- **RECORDS FOR PROCESSING**
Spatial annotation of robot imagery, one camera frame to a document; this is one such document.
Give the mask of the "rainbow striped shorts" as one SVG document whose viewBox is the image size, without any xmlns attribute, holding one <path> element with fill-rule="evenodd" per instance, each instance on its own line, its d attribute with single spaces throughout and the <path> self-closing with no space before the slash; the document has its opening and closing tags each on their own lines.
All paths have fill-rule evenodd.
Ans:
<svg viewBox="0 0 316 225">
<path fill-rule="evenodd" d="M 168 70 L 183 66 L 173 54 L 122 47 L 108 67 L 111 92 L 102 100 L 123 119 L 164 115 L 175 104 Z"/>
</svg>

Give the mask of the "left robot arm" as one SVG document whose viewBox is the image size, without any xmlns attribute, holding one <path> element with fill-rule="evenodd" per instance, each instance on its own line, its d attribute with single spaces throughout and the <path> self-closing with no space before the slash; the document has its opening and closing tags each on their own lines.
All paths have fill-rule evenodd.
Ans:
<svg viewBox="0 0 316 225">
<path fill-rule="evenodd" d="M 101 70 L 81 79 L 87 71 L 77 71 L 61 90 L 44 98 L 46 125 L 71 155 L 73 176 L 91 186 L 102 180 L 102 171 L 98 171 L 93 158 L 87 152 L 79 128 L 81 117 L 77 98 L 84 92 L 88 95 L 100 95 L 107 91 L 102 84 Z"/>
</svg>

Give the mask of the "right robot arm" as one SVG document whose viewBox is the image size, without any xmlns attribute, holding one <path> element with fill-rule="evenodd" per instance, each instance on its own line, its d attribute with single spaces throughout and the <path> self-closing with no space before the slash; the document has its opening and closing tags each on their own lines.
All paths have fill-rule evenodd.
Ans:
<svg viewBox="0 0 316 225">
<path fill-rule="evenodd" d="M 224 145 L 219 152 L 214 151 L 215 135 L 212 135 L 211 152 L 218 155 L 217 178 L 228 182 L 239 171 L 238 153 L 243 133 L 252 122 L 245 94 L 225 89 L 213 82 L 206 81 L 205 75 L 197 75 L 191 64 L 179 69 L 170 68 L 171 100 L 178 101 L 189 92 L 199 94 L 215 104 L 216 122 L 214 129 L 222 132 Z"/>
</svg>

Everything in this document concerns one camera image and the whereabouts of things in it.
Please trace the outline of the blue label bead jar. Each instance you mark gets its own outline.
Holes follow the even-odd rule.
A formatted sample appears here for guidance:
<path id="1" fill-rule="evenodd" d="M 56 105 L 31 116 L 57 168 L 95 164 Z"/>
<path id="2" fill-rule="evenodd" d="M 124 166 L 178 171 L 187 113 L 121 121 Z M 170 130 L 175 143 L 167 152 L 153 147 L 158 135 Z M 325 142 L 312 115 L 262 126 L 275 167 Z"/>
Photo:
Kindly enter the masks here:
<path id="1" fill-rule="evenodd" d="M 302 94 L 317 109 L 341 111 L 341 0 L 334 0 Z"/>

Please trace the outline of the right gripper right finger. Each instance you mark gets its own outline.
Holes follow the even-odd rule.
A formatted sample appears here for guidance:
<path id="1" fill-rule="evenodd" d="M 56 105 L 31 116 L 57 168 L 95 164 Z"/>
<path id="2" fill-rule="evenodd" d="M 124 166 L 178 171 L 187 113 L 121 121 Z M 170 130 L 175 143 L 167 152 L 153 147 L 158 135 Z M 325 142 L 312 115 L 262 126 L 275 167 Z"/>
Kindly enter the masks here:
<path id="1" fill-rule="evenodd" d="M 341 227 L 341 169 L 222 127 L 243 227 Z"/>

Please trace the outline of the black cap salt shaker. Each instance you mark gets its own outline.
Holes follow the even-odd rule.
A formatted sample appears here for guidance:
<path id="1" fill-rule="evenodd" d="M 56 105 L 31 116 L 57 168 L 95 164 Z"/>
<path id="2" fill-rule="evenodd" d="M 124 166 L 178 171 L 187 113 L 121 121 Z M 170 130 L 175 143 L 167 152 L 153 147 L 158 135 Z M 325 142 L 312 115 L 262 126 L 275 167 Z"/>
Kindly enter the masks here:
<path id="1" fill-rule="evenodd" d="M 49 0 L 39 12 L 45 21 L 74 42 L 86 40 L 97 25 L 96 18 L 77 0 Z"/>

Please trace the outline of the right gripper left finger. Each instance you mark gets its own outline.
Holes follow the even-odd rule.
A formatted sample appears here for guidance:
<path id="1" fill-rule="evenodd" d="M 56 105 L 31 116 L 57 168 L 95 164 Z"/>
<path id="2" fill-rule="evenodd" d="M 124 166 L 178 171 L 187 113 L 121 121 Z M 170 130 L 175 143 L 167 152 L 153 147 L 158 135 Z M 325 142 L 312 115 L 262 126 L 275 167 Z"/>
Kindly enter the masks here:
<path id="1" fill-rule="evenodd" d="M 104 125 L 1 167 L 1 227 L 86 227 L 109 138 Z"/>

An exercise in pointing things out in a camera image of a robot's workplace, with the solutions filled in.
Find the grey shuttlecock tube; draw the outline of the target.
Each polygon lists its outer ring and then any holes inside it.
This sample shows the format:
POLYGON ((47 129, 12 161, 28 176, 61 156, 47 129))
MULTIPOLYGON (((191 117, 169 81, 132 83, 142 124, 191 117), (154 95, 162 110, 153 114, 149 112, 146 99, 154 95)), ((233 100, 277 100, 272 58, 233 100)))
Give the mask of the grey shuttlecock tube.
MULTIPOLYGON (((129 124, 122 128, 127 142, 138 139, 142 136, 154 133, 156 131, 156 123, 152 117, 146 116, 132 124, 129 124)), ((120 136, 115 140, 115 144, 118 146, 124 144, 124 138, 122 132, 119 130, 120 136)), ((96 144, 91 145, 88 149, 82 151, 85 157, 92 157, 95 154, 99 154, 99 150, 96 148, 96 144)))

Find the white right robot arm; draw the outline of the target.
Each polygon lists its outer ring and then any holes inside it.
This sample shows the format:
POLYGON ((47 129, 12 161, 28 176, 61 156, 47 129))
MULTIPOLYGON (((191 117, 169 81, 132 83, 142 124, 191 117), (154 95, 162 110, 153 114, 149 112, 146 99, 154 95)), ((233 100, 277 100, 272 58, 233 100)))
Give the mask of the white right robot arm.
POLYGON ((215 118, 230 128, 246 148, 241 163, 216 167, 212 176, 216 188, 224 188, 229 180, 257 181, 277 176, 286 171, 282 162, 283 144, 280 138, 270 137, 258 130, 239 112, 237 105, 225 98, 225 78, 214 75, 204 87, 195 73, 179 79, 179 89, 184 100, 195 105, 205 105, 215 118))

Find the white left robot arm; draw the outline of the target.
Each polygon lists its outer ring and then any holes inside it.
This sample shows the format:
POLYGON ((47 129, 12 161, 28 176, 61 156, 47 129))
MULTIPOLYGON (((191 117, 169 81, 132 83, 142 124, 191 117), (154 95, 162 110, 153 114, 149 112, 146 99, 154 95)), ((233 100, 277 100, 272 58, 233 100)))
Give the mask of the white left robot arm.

- **AIM OF THE TASK**
Only an exact copy of all the data will do as the answer.

- **RESPONSE**
Spatial annotation of robot imagery, one camera frame to a document; this is one such document.
Give the mask of the "rainbow striped shorts" as one SVG document whose viewBox is the image size, without any xmlns attribute, holding one <path> element with fill-rule="evenodd" per instance, each instance on its own line, its d attribute with single spaces throughout and the <path> self-closing with no space before the slash; the document has its opening and closing tags each on their own lines.
All paths have fill-rule evenodd.
Ans:
<svg viewBox="0 0 316 225">
<path fill-rule="evenodd" d="M 168 70 L 183 66 L 173 54 L 122 47 L 108 67 L 111 92 L 102 100 L 123 119 L 164 115 L 175 104 Z"/>
</svg>

Give the mask of the "left robot arm" as one SVG document whose viewBox is the image size, without any xmlns attribute, holding one <path> element with fill-rule="evenodd" per instance, each instance on its own line, its d attribute with single spaces throughout and the <path> self-closing with no space before the slash; the document has its opening and closing tags each on their own lines.
All paths have fill-rule evenodd.
Ans:
<svg viewBox="0 0 316 225">
<path fill-rule="evenodd" d="M 101 70 L 81 79 L 87 71 L 77 71 L 61 90 L 44 98 L 46 125 L 71 155 L 73 176 L 91 186 L 102 180 L 102 171 L 98 171 L 93 158 L 87 152 L 79 128 L 81 117 L 77 98 L 84 92 L 88 95 L 100 95 L 107 91 L 102 84 Z"/>
</svg>

Give the mask of the "right robot arm" as one SVG document whose viewBox is the image size, without any xmlns attribute, holding one <path> element with fill-rule="evenodd" per instance, each instance on its own line, its d attribute with single spaces throughout and the <path> self-closing with no space before the slash; the document has its opening and closing tags each on their own lines.
All paths have fill-rule evenodd.
Ans:
<svg viewBox="0 0 316 225">
<path fill-rule="evenodd" d="M 224 145 L 219 152 L 214 151 L 215 135 L 212 135 L 211 152 L 218 155 L 217 178 L 228 182 L 239 171 L 238 153 L 243 133 L 252 122 L 245 94 L 225 89 L 213 82 L 206 81 L 205 75 L 197 75 L 191 64 L 179 69 L 170 68 L 171 100 L 178 101 L 189 92 L 199 94 L 215 104 L 216 122 L 214 129 L 222 132 Z"/>
</svg>

Everything in this document concerns one camera image and the whereabouts of things in it.
Please trace the outline of the blue label bead jar. Each instance you mark gets its own outline.
Holes follow the even-odd rule.
A formatted sample appears here for guidance:
<path id="1" fill-rule="evenodd" d="M 56 105 L 31 116 L 57 168 L 95 164 Z"/>
<path id="2" fill-rule="evenodd" d="M 124 166 L 178 171 L 187 113 L 121 121 Z M 170 130 L 175 143 L 167 152 L 153 147 L 158 135 Z M 325 142 L 312 115 L 262 126 L 275 167 Z"/>
Photo:
Kindly enter the masks here:
<path id="1" fill-rule="evenodd" d="M 302 94 L 317 109 L 341 111 L 341 0 L 334 0 Z"/>

Please trace the outline of the right gripper right finger. Each instance you mark gets its own outline.
Holes follow the even-odd rule.
A formatted sample appears here for guidance:
<path id="1" fill-rule="evenodd" d="M 56 105 L 31 116 L 57 168 L 95 164 Z"/>
<path id="2" fill-rule="evenodd" d="M 124 166 L 178 171 L 187 113 L 121 121 Z M 170 130 L 175 143 L 167 152 L 153 147 L 158 135 Z M 325 142 L 312 115 L 262 126 L 275 167 Z"/>
Kindly enter the masks here:
<path id="1" fill-rule="evenodd" d="M 341 227 L 341 169 L 222 127 L 243 227 Z"/>

Please trace the outline of the black cap salt shaker. Each instance you mark gets its own outline.
Holes follow the even-odd rule.
A formatted sample appears here for guidance:
<path id="1" fill-rule="evenodd" d="M 56 105 L 31 116 L 57 168 L 95 164 Z"/>
<path id="2" fill-rule="evenodd" d="M 124 166 L 178 171 L 187 113 L 121 121 Z M 170 130 L 175 143 L 167 152 L 153 147 L 158 135 Z M 325 142 L 312 115 L 262 126 L 275 167 Z"/>
Kindly enter the masks here:
<path id="1" fill-rule="evenodd" d="M 49 0 L 39 12 L 45 21 L 74 42 L 86 40 L 97 25 L 96 18 L 77 0 Z"/>

Please trace the outline of the right gripper left finger. Each instance you mark gets its own outline.
Holes follow the even-odd rule.
A formatted sample appears here for guidance:
<path id="1" fill-rule="evenodd" d="M 56 105 L 31 116 L 57 168 L 95 164 Z"/>
<path id="2" fill-rule="evenodd" d="M 124 166 L 178 171 L 187 113 L 121 121 Z M 170 130 L 175 143 L 167 152 L 153 147 L 158 135 Z M 325 142 L 312 115 L 262 126 L 275 167 Z"/>
Kindly enter the masks here:
<path id="1" fill-rule="evenodd" d="M 104 125 L 1 167 L 1 227 L 86 227 L 109 138 Z"/>

An exercise in pointing things out in a camera image of a robot's workplace, with the solutions filled in.
Find the grey shuttlecock tube; draw the outline of the target.
Each polygon lists its outer ring and then any holes inside it.
This sample shows the format:
POLYGON ((47 129, 12 161, 28 176, 61 156, 47 129))
MULTIPOLYGON (((191 117, 169 81, 132 83, 142 124, 191 117), (154 95, 162 110, 153 114, 149 112, 146 99, 154 95)), ((233 100, 277 100, 272 58, 233 100)))
Give the mask of the grey shuttlecock tube.
MULTIPOLYGON (((129 124, 122 128, 127 142, 138 139, 142 136, 154 133, 156 131, 156 123, 152 117, 146 116, 132 124, 129 124)), ((120 136, 115 140, 115 144, 118 146, 124 144, 124 138, 122 132, 119 130, 120 136)), ((96 144, 91 145, 88 149, 82 151, 85 157, 92 157, 95 154, 99 154, 99 150, 96 148, 96 144)))

Find the white right robot arm; draw the outline of the target.
Each polygon lists its outer ring and then any holes inside it.
This sample shows the format:
POLYGON ((47 129, 12 161, 28 176, 61 156, 47 129))
MULTIPOLYGON (((191 117, 169 81, 132 83, 142 124, 191 117), (154 95, 162 110, 153 114, 149 112, 146 99, 154 95)), ((233 100, 277 100, 272 58, 233 100)))
Give the mask of the white right robot arm.
POLYGON ((215 118, 230 128, 246 148, 241 163, 216 167, 212 176, 216 188, 224 188, 229 180, 257 181, 277 176, 286 171, 282 162, 283 144, 280 138, 270 137, 258 130, 239 112, 237 105, 225 98, 225 78, 214 75, 204 87, 195 73, 179 79, 179 89, 184 100, 195 105, 205 105, 215 118))

Find the white left robot arm; draw the outline of the target.
Each polygon lists its outer ring and then any holes inside it.
This sample shows the format:
POLYGON ((47 129, 12 161, 28 176, 61 156, 47 129))
MULTIPOLYGON (((191 117, 169 81, 132 83, 142 124, 191 117), (154 95, 162 110, 153 114, 149 112, 146 99, 154 95)), ((233 100, 277 100, 272 58, 233 100)))
Give the mask of the white left robot arm.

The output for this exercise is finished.